Exercise brief: Leave the pictures out and give every entry again exactly.

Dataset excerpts
---

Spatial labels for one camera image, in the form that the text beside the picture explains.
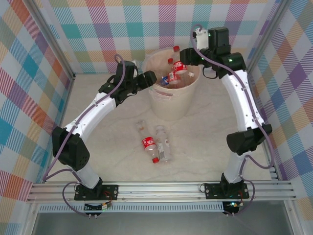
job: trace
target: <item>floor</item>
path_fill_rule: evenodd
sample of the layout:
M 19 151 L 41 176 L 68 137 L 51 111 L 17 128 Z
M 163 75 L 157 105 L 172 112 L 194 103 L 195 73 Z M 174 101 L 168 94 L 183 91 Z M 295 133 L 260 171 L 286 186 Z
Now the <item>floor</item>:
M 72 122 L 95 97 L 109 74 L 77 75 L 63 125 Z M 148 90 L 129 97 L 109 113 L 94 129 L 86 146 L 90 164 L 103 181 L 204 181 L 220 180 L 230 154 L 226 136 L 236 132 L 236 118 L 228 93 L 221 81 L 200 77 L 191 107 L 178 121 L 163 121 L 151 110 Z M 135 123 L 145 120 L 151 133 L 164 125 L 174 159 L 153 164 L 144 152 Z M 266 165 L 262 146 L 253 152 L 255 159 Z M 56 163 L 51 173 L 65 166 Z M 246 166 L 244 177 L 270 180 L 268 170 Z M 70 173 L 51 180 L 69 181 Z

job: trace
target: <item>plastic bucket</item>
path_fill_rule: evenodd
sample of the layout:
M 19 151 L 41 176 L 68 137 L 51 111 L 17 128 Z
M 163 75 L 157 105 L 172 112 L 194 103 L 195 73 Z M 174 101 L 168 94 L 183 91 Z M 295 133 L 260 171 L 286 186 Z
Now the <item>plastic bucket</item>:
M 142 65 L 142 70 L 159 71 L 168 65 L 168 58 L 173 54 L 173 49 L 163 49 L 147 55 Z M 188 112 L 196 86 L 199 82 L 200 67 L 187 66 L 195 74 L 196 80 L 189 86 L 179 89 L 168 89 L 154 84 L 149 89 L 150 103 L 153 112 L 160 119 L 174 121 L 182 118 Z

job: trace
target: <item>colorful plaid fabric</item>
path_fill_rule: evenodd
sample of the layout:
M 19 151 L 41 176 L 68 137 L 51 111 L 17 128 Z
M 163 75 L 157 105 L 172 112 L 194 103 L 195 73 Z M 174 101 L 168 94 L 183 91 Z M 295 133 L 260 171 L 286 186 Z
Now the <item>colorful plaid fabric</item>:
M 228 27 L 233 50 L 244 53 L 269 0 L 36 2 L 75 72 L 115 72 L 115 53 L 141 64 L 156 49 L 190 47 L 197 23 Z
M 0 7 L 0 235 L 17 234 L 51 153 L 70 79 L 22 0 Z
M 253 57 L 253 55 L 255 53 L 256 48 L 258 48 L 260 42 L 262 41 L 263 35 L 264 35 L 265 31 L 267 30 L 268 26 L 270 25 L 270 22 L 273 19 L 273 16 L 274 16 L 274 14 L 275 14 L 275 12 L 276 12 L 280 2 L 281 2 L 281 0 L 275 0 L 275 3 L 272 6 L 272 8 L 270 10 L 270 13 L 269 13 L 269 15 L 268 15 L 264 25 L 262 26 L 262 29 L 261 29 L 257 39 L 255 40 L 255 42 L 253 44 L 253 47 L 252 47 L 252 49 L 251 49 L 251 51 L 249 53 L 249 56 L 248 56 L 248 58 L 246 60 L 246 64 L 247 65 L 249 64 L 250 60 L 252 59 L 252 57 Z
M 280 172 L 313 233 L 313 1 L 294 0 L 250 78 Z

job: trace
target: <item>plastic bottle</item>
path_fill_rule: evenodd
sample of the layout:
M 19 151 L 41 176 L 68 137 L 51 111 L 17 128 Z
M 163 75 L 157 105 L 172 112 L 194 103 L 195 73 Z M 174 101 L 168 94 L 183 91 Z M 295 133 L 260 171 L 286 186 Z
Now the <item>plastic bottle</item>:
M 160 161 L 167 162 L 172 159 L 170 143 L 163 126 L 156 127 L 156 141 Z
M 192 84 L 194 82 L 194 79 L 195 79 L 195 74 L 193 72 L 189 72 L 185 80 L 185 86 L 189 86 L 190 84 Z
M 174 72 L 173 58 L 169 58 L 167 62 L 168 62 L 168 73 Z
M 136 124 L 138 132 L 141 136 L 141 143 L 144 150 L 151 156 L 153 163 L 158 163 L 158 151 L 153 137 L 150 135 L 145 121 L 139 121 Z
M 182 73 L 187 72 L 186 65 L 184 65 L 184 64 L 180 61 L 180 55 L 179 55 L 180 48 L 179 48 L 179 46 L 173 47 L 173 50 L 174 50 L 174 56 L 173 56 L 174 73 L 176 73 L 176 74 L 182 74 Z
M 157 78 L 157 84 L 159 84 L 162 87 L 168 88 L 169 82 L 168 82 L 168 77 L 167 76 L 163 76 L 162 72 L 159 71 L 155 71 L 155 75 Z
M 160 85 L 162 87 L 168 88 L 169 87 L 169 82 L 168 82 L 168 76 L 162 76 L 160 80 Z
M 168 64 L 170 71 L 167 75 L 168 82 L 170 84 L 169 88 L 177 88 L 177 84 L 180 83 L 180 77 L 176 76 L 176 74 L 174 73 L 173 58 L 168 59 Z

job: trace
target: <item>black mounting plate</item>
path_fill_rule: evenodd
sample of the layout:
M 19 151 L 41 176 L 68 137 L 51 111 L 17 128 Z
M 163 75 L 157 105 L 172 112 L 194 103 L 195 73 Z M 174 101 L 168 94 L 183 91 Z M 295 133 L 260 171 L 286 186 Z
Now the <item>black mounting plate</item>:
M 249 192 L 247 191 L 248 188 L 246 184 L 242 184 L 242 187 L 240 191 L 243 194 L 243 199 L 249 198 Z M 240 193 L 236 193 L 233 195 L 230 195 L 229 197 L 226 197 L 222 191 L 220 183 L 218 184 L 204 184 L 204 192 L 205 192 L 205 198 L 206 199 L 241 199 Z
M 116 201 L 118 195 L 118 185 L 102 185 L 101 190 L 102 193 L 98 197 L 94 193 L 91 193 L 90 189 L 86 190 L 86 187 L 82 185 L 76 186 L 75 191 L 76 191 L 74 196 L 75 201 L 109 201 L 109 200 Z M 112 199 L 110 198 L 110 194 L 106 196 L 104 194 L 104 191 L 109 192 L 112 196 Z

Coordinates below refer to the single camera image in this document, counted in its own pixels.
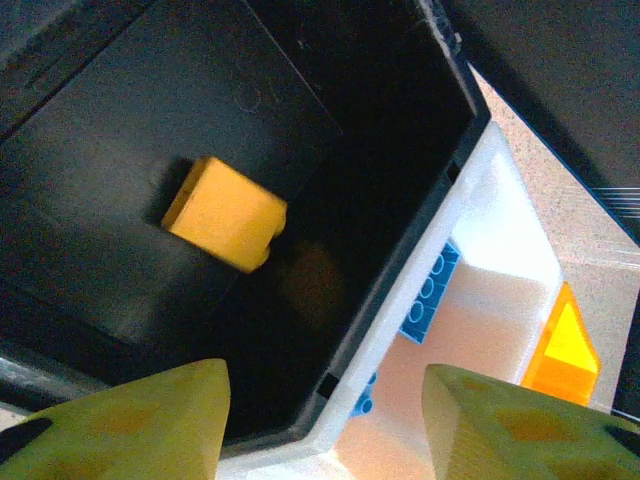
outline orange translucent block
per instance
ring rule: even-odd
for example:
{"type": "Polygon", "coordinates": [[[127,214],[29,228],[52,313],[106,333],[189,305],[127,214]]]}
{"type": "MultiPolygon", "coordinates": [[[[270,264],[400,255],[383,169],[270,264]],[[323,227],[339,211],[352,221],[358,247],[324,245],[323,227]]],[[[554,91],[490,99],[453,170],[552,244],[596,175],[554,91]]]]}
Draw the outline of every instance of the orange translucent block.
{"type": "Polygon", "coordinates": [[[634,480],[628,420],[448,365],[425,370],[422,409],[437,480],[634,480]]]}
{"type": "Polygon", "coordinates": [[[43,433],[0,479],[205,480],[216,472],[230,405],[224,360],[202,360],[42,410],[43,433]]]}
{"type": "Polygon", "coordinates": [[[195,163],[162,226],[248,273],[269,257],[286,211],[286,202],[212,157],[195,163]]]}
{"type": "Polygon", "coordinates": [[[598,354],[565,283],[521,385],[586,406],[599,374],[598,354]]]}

---

Written answer:
Spatial labels for one camera image, in the form that the text beside the picture explains.
job: trace
target: <item>floor</item>
path_fill_rule: evenodd
sample of the layout:
M 19 151 L 41 176 L 68 137 L 51 111 L 17 128 Z
M 163 75 L 157 105 L 172 112 L 194 103 L 195 73 Z M 174 101 L 168 94 L 183 91 Z M 295 133 L 260 171 L 286 186 Z
Now the <item>floor</item>:
M 72 122 L 95 97 L 109 74 L 77 75 L 63 125 Z M 148 90 L 129 97 L 109 113 L 94 129 L 86 146 L 90 164 L 103 181 L 204 181 L 220 180 L 230 154 L 226 136 L 236 132 L 236 118 L 228 93 L 221 81 L 200 77 L 191 107 L 178 121 L 163 121 L 151 110 Z M 135 123 L 145 120 L 151 133 L 164 125 L 174 159 L 153 164 L 144 152 Z M 266 165 L 262 146 L 253 152 L 255 159 Z M 56 163 L 51 173 L 65 166 Z M 246 166 L 244 177 L 270 180 L 268 170 Z M 70 173 L 51 180 L 69 181 Z

job: trace
target: <item>plastic bucket</item>
path_fill_rule: evenodd
sample of the layout:
M 19 151 L 41 176 L 68 137 L 51 111 L 17 128 Z
M 163 75 L 157 105 L 172 112 L 194 103 L 195 73 Z M 174 101 L 168 94 L 183 91 Z M 295 133 L 260 171 L 286 186 Z
Now the <item>plastic bucket</item>:
M 142 65 L 142 70 L 159 71 L 168 65 L 168 58 L 173 54 L 173 49 L 163 49 L 147 55 Z M 188 112 L 196 86 L 199 82 L 200 67 L 187 66 L 195 74 L 196 80 L 189 86 L 179 89 L 168 89 L 154 84 L 149 89 L 150 103 L 153 112 L 160 119 L 174 121 L 182 118 Z

job: trace
target: <item>colorful plaid fabric</item>
path_fill_rule: evenodd
sample of the layout:
M 19 151 L 41 176 L 68 137 L 51 111 L 17 128 Z
M 163 75 L 157 105 L 172 112 L 194 103 L 195 73 Z M 174 101 L 168 94 L 183 91 Z M 295 133 L 260 171 L 286 186 Z
Now the <item>colorful plaid fabric</item>:
M 228 27 L 233 50 L 244 53 L 269 0 L 36 2 L 75 72 L 115 72 L 115 53 L 141 64 L 156 49 L 190 47 L 197 23 Z
M 0 7 L 0 235 L 17 234 L 51 153 L 70 79 L 22 0 Z
M 253 57 L 253 55 L 255 53 L 256 48 L 258 48 L 260 42 L 262 41 L 263 35 L 264 35 L 265 31 L 267 30 L 268 26 L 270 25 L 270 22 L 273 19 L 273 16 L 274 16 L 274 14 L 275 14 L 275 12 L 276 12 L 280 2 L 281 2 L 281 0 L 275 0 L 275 3 L 272 6 L 272 8 L 270 10 L 270 13 L 269 13 L 269 15 L 268 15 L 264 25 L 262 26 L 262 29 L 261 29 L 257 39 L 255 40 L 255 42 L 253 44 L 253 47 L 252 47 L 252 49 L 251 49 L 251 51 L 249 53 L 249 56 L 248 56 L 248 58 L 246 60 L 246 64 L 247 65 L 249 64 L 250 60 L 252 59 L 252 57 Z
M 280 172 L 313 233 L 313 1 L 294 0 L 250 78 Z

job: trace
target: <item>plastic bottle</item>
path_fill_rule: evenodd
sample of the layout:
M 19 151 L 41 176 L 68 137 L 51 111 L 17 128 Z
M 163 75 L 157 105 L 172 112 L 194 103 L 195 73 Z M 174 101 L 168 94 L 183 91 Z M 295 133 L 260 171 L 286 186 Z
Now the <item>plastic bottle</item>:
M 160 161 L 167 162 L 172 159 L 170 143 L 163 126 L 156 127 L 156 141 Z
M 192 84 L 194 82 L 194 79 L 195 79 L 195 74 L 193 72 L 189 72 L 185 80 L 185 86 L 189 86 L 190 84 Z
M 174 72 L 173 58 L 169 58 L 167 62 L 168 62 L 168 73 Z
M 136 124 L 138 132 L 141 136 L 141 143 L 144 150 L 151 156 L 153 163 L 158 163 L 158 151 L 153 137 L 150 135 L 145 121 L 139 121 Z
M 182 73 L 187 72 L 186 65 L 184 65 L 184 64 L 180 61 L 180 55 L 179 55 L 180 48 L 179 48 L 179 46 L 173 47 L 173 50 L 174 50 L 174 56 L 173 56 L 174 73 L 176 73 L 176 74 L 182 74 Z
M 157 78 L 157 84 L 159 84 L 162 87 L 168 88 L 169 82 L 168 82 L 168 77 L 167 76 L 163 76 L 162 72 L 159 71 L 155 71 L 155 75 Z
M 160 85 L 162 87 L 168 88 L 169 87 L 169 82 L 168 82 L 168 76 L 162 76 L 160 80 Z
M 168 64 L 170 71 L 167 75 L 168 82 L 170 84 L 169 88 L 177 88 L 177 84 L 180 83 L 180 77 L 176 76 L 176 74 L 174 73 L 173 58 L 168 59 Z

job: trace
target: <item>black mounting plate</item>
path_fill_rule: evenodd
sample of the layout:
M 19 151 L 41 176 L 68 137 L 51 111 L 17 128 Z
M 163 75 L 157 105 L 172 112 L 194 103 L 195 73 Z M 174 101 L 168 94 L 183 91 Z M 295 133 L 260 171 L 286 186 Z
Now the <item>black mounting plate</item>:
M 249 192 L 247 191 L 248 188 L 246 184 L 242 184 L 242 187 L 240 191 L 243 194 L 243 199 L 249 198 Z M 240 193 L 236 193 L 233 195 L 230 195 L 229 197 L 226 197 L 222 191 L 220 183 L 218 184 L 204 184 L 204 192 L 205 192 L 205 198 L 206 199 L 241 199 Z
M 116 201 L 118 195 L 118 185 L 102 185 L 101 190 L 102 193 L 98 197 L 94 193 L 91 193 L 90 189 L 86 190 L 86 187 L 82 185 L 76 186 L 75 191 L 76 191 L 74 196 L 75 201 L 109 201 L 109 200 Z M 112 199 L 110 198 L 110 194 L 106 196 L 104 194 L 104 191 L 109 192 L 112 196 Z

Coordinates below refer to the single camera image in this document, counted in its own pixels.
outline orange translucent block
per instance
ring rule: even-odd
for example:
{"type": "Polygon", "coordinates": [[[127,214],[29,228],[52,313],[106,333],[189,305],[127,214]]]}
{"type": "MultiPolygon", "coordinates": [[[[270,264],[400,255],[383,169],[270,264]],[[323,227],[339,211],[352,221],[358,247],[324,245],[323,227]]],[[[554,91],[490,99],[453,170],[552,244],[596,175],[554,91]]]]}
Draw the outline of every instance of the orange translucent block.
{"type": "Polygon", "coordinates": [[[634,480],[628,420],[448,365],[425,370],[422,409],[437,480],[634,480]]]}
{"type": "Polygon", "coordinates": [[[43,433],[0,479],[205,480],[216,472],[230,405],[224,360],[202,360],[42,410],[43,433]]]}
{"type": "Polygon", "coordinates": [[[195,163],[162,226],[248,273],[269,257],[286,211],[286,202],[212,157],[195,163]]]}
{"type": "Polygon", "coordinates": [[[598,354],[565,283],[521,385],[586,406],[599,374],[598,354]]]}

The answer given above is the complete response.